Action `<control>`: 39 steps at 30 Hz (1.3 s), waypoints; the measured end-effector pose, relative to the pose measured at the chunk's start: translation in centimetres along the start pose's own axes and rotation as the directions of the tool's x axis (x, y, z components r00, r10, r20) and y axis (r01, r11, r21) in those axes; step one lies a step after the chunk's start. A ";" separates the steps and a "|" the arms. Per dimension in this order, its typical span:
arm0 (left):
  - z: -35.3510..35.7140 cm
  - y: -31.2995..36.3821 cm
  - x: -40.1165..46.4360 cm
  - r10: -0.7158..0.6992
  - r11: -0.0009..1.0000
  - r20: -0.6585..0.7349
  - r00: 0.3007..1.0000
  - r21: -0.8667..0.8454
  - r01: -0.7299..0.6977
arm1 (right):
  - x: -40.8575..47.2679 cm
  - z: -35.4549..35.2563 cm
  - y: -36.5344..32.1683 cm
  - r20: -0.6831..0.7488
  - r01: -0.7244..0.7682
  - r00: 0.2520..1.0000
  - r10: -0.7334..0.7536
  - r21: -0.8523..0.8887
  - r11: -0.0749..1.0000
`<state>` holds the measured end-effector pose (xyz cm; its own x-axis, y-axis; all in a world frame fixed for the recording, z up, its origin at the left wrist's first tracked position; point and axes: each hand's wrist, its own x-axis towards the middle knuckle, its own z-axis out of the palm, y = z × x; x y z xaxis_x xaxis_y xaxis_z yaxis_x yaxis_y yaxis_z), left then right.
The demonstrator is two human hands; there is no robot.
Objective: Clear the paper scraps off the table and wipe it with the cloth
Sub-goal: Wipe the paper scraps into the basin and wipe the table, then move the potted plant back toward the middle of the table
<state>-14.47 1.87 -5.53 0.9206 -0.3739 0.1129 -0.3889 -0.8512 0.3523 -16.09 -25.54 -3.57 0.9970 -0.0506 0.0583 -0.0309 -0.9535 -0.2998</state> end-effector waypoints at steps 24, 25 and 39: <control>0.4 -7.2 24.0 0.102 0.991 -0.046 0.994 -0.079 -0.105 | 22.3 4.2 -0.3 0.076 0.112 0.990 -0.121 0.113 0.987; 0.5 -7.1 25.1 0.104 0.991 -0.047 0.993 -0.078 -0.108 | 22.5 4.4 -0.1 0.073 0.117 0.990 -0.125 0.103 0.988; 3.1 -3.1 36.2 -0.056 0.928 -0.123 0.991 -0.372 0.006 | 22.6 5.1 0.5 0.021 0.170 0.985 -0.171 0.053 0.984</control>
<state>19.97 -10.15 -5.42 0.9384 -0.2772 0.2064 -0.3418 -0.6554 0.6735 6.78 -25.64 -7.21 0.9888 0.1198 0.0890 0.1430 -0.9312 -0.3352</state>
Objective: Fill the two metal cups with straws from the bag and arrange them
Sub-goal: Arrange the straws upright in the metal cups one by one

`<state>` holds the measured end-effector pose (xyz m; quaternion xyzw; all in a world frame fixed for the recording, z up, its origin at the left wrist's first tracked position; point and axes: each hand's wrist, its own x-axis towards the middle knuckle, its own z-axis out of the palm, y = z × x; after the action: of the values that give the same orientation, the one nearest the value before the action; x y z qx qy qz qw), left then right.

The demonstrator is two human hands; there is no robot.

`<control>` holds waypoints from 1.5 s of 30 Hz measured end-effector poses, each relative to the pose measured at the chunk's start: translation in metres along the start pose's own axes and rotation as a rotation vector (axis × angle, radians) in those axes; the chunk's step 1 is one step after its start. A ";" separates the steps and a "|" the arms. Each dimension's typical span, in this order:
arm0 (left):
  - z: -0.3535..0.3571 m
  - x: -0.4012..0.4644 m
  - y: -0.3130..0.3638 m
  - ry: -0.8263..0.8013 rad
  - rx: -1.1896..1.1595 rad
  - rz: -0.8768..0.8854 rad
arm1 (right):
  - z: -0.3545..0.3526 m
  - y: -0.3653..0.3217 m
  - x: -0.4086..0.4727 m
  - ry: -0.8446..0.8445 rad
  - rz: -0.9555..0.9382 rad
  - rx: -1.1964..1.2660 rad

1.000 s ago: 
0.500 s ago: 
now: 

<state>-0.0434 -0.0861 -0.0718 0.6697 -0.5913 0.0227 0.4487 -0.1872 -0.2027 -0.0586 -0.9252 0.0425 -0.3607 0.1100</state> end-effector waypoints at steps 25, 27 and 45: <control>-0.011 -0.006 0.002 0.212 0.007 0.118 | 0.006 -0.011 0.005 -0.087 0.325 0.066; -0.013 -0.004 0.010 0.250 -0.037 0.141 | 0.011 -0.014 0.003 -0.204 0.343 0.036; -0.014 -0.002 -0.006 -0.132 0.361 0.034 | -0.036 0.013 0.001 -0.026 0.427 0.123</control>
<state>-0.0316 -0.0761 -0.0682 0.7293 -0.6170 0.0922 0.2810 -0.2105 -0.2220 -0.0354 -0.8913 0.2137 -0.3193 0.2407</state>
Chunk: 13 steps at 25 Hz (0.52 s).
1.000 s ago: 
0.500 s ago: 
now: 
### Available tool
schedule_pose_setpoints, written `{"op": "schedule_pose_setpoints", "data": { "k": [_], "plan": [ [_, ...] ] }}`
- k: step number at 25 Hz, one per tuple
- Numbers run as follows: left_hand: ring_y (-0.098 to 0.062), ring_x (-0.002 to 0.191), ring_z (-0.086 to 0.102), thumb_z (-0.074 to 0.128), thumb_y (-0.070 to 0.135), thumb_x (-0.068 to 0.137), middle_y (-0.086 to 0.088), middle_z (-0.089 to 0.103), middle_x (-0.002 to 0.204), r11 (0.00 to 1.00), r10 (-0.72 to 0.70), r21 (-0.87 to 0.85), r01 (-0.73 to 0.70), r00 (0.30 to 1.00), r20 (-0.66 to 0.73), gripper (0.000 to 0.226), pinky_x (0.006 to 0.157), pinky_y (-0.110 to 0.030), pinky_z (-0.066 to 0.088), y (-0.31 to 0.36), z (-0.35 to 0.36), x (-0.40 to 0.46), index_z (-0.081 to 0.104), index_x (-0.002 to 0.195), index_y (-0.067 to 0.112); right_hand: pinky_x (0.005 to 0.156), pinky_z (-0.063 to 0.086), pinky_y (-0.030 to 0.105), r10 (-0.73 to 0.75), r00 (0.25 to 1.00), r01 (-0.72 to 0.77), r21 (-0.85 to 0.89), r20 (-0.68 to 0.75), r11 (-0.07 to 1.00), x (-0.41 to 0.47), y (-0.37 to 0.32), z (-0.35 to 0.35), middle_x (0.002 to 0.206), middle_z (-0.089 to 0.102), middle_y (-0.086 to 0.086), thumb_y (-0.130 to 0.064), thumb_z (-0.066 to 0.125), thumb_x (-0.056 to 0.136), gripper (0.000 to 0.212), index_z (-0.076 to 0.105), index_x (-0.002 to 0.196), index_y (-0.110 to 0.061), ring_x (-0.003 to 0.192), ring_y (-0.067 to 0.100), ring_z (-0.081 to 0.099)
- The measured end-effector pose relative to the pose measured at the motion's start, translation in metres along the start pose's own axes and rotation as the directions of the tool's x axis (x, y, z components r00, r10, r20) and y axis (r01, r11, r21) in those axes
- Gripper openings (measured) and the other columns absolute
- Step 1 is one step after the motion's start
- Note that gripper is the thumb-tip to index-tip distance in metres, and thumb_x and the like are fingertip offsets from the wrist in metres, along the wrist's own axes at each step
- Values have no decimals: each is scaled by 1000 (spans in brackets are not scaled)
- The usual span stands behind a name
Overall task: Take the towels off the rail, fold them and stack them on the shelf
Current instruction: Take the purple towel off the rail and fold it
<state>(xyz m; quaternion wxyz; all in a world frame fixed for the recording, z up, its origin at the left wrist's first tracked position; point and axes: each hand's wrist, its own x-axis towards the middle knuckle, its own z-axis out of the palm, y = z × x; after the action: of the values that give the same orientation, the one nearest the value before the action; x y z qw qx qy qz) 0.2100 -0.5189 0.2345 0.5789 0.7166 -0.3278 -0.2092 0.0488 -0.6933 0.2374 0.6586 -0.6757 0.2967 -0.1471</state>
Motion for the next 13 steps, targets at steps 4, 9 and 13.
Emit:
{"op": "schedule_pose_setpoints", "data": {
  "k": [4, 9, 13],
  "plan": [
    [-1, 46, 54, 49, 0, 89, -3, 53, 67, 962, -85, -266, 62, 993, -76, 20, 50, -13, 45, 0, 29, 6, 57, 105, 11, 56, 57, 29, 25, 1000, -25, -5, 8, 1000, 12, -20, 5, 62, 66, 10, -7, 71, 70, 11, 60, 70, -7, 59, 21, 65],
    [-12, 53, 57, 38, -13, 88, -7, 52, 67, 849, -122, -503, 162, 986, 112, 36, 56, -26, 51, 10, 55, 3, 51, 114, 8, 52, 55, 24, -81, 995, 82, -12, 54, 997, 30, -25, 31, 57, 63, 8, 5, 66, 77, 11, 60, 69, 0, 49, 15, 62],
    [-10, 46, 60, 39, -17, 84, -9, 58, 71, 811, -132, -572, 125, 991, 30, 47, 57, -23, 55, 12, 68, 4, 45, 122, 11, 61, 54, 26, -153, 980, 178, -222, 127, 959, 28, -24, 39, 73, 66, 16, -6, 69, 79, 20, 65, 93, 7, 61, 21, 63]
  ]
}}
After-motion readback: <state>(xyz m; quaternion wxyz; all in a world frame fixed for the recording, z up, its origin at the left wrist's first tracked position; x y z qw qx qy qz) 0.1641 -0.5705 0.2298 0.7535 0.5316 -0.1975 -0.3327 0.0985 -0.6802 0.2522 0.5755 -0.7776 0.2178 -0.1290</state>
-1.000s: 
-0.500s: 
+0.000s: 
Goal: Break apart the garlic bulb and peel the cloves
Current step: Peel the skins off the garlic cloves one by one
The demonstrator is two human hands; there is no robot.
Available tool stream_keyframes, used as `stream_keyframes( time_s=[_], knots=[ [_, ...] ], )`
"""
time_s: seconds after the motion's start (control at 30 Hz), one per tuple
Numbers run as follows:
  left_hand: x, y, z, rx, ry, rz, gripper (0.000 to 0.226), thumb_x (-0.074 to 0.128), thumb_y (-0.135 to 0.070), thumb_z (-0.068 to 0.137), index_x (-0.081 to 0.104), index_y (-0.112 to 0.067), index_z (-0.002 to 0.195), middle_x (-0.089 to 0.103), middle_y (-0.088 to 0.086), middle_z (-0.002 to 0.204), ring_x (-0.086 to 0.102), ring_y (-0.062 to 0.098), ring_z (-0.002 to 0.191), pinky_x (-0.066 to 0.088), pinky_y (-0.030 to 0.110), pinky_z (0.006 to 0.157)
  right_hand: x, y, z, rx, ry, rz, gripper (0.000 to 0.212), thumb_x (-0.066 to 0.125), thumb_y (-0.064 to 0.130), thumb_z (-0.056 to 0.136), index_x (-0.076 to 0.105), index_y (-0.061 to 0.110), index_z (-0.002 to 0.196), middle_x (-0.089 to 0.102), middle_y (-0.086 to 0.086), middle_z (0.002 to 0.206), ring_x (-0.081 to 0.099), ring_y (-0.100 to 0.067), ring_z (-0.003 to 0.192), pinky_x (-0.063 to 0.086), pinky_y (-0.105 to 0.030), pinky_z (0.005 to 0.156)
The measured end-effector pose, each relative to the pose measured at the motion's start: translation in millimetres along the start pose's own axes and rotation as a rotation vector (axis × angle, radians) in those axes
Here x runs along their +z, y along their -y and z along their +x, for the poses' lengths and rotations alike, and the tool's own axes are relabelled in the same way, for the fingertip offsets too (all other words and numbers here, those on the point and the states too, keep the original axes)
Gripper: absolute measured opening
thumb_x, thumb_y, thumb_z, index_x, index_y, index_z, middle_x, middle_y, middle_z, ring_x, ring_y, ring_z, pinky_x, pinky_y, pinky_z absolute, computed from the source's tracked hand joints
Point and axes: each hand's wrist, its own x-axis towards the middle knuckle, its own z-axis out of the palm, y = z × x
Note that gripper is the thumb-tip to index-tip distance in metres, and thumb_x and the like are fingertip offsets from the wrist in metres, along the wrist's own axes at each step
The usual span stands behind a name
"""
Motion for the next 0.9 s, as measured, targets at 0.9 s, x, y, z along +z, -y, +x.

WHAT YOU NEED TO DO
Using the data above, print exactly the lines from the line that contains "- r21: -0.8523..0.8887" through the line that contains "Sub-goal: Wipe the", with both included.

SOLUTION
  - r21: -0.8523..0.8887
  - r11: -0.0749..1.0000
`<state>` holds the measured end-effector pose (xyz cm; its own x-axis, y-axis; all in a world frame fixed for the recording, z up, its origin at the left wrist's first tracked position; point and axes: each hand's wrist, its own x-axis towards the middle knuckle, its own z-axis out of the palm, y = z × x; x y z xaxis_x xaxis_y xaxis_z yaxis_x yaxis_y yaxis_z), left then right.
The demonstrator is two human hands; there is no robot.
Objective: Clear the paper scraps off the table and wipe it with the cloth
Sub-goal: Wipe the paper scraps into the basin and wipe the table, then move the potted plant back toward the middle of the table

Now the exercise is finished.